For the three months ended December 31, the company reported earnings of $0.56 a diluted share on revenue of $3.55 billion, compared with Bloomberg consensus estimates of $0.31 and $3.34 billion, respectively. Adjusted income before interest, taxes, depreciation, and amortization came in at $359 million, above projections of $328.9 million.

Retail unit sales in the quarter were 114,379, versus estimates of 108,339. Overall gross profit per vehicle of $6,671 also topped consensus forecasts of $6,625, while the number's year-over-year growth accelerated against the prior quarter.

"But this beat was less than it has been," analysts at DA Davidson said in a note to clients, adding that lower-than-anticipated retail gross profit per unit of $3,226 on an unadjusted basis was "the culprit."

"This was up 15%, but that was less than the 16% estimate and below last quarter’s 30% increase," the analysts wrote. "So we wouldn’t call that a bad number at all, just not quite up to last quarter’s growth and heightened expectations."

Carvana said it sees "significant growth" in both retail units sold and core profit in 2025, saying it is well-positioned for a "strong" year. Its guidance for the current quarter also calls for a sequential increase in the figures.
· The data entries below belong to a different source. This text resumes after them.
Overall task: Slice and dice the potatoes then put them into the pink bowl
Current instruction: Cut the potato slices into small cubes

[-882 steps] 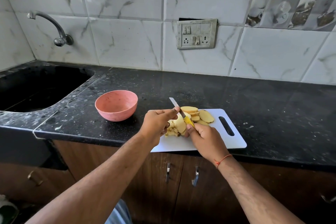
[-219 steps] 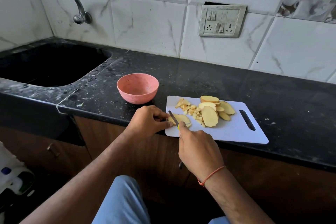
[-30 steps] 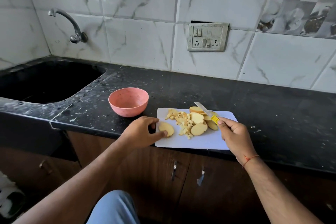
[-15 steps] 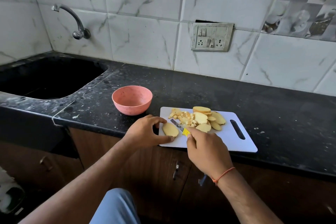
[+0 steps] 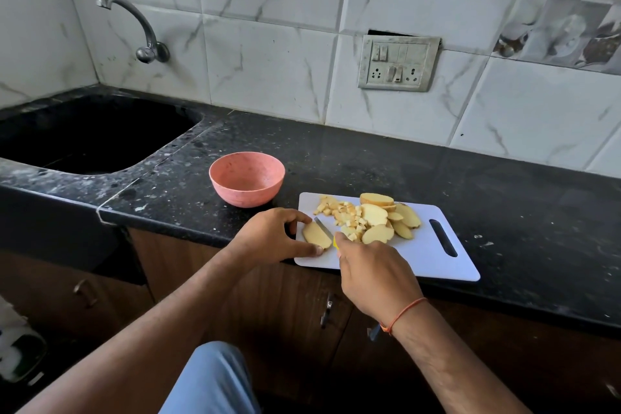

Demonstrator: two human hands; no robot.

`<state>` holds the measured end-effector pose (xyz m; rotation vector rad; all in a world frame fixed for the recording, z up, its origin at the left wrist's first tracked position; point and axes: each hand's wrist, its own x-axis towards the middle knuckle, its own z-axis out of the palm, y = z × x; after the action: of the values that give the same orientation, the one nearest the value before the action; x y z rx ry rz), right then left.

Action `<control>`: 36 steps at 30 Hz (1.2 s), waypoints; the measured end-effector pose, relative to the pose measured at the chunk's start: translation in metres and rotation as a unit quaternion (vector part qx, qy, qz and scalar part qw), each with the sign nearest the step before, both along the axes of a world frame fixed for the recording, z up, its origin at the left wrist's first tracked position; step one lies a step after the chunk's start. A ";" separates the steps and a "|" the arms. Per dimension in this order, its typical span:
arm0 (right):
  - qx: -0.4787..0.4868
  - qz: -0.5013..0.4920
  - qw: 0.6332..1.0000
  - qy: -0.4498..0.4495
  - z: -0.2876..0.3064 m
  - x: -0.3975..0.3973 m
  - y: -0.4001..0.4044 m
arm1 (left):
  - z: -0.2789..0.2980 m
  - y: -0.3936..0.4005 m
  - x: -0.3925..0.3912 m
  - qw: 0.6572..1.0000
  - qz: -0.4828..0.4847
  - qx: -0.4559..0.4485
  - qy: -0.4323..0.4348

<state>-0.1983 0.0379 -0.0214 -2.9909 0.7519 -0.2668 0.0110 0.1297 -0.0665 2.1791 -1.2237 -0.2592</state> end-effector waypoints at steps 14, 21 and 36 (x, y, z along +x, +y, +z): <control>0.022 0.006 0.998 0.052 0.004 -0.035 0.007 | 0.000 -0.001 0.000 1.000 -0.009 -0.002 0.004; 0.037 0.000 0.998 0.046 0.010 -0.062 0.012 | 0.001 0.000 -0.001 1.000 -0.012 -0.001 0.005; 0.061 0.012 0.996 -0.071 0.008 -0.016 0.013 | -0.004 0.009 0.000 0.998 0.006 -0.042 0.036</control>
<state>-0.2141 0.0509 -0.0136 -2.8286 0.6918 -0.4122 0.0115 0.1384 -0.0706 2.0879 -1.1606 -0.2731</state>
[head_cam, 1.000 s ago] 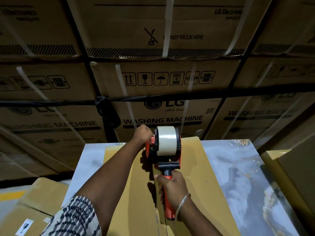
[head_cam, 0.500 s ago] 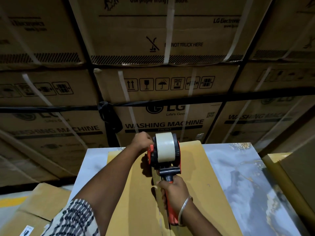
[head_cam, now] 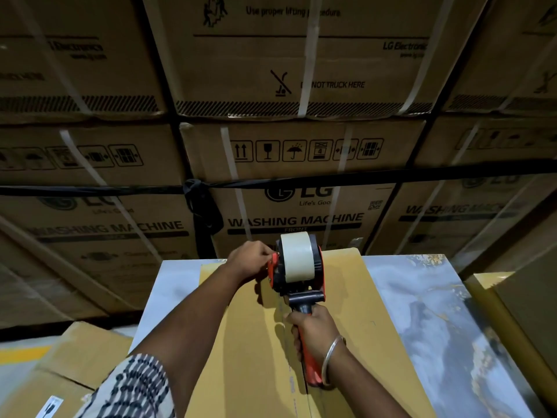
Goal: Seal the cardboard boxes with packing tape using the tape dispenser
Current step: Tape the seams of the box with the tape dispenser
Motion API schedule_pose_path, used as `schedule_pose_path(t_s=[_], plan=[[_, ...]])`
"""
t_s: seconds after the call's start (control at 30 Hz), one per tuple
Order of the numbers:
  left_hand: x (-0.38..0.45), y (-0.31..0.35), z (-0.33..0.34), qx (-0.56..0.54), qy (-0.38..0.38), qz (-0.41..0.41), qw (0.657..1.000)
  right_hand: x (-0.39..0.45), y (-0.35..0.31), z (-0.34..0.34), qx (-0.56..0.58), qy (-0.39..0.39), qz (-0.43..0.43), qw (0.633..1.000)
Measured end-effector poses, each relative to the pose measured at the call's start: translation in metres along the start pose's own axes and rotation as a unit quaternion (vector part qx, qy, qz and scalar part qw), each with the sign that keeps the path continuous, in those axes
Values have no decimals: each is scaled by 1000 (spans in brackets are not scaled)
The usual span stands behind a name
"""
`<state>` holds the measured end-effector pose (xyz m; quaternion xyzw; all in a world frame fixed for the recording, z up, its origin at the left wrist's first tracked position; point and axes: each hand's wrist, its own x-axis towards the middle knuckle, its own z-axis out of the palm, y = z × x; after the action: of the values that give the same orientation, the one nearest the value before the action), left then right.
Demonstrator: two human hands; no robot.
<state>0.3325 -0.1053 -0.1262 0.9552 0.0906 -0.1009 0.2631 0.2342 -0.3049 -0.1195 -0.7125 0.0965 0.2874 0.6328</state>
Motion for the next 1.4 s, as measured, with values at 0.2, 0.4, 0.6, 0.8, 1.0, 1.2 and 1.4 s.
schedule_pose_path(t_s=[0.2, 0.4, 0.6, 0.8, 1.0, 1.2, 1.4], plan=[[-4, 1, 3, 40, 22, 17, 999, -7, 1, 0, 11, 8, 4, 1000], [-5, -5, 19, 60, 54, 4, 997, -48, 33, -7, 12, -2, 15, 1000], [-22, -4, 36, 94, 168, 156, 969, -65, 45, -11, 14, 2, 4, 1000], [-46, -19, 39, 171, 7, 258, 951, -59, 48, -11, 16, 5, 9, 1000], [-43, -16, 35, 269, 22, 178, 946, -47, 37, -10, 17, -5, 6, 1000], [-31, -10, 18, 257, -6, 122, 959, -17, 15, -12, -26, -8, -1, 1000], [-27, -12, 21, 242, -2, 111, 964, -19, 17, -19, -40, -27, 5, 999]])
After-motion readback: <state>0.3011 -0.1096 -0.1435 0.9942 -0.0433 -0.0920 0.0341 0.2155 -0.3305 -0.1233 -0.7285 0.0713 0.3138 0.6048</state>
However, analysts at Jefferies noted they were looking for "more details" on the first-quarter and annual outlook in order to "gain greater comfort" around the sustainability of Carvana's "economics" as the number of total units sold climbs. The absence of a specific 2025 margin outlook has also driven the post-earnings fall in the stock, analysts at Morgan Stanley (NYSE:MS) said.